[Saved data entries]
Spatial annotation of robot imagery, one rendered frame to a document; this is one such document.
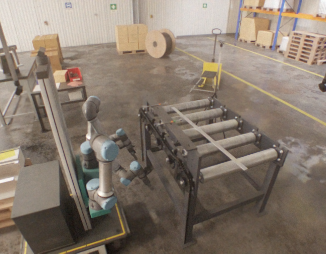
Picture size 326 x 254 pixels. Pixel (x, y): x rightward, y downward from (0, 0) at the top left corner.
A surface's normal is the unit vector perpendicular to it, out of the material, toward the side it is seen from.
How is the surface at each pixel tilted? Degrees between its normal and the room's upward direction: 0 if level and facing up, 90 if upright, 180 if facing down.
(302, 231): 0
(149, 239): 0
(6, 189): 90
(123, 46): 90
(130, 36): 90
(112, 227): 0
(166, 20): 90
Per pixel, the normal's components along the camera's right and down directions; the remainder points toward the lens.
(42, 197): 0.00, -0.85
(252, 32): 0.37, 0.49
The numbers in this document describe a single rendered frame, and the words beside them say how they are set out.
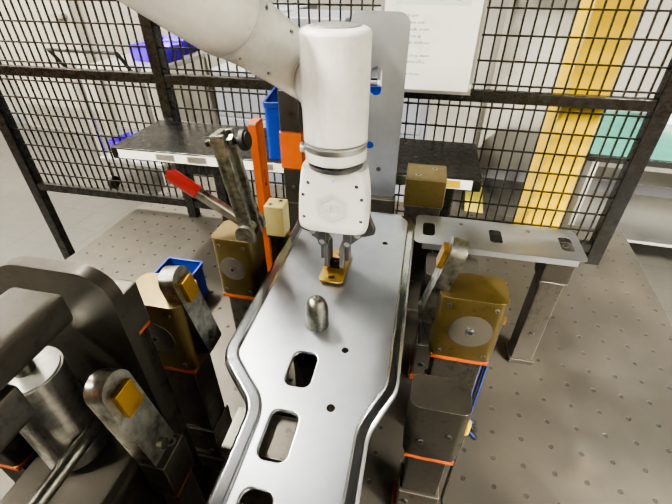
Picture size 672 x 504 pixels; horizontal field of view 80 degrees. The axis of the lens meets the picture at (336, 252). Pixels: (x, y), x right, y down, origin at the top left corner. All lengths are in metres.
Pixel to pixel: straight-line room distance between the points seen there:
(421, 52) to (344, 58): 0.59
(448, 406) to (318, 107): 0.38
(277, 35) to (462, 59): 0.59
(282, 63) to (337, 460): 0.47
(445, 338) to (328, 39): 0.42
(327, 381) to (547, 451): 0.49
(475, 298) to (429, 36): 0.67
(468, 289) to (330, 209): 0.22
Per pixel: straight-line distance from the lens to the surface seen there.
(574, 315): 1.16
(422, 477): 0.66
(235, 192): 0.61
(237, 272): 0.69
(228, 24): 0.44
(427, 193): 0.83
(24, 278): 0.46
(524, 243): 0.79
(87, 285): 0.41
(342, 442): 0.46
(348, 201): 0.55
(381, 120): 0.81
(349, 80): 0.49
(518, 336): 0.93
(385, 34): 0.78
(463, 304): 0.56
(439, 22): 1.05
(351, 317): 0.57
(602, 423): 0.96
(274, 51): 0.57
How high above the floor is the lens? 1.41
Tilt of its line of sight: 36 degrees down
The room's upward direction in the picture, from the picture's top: straight up
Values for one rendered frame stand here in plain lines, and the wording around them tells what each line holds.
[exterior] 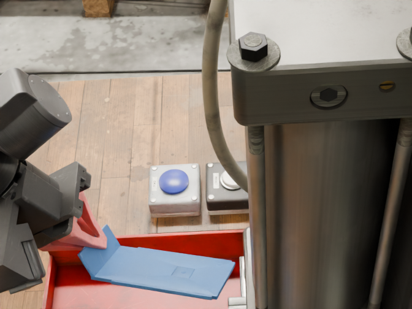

What to produce:
Check the data above and report how many lines include the word "from", using a bare number.

Output of the task:
4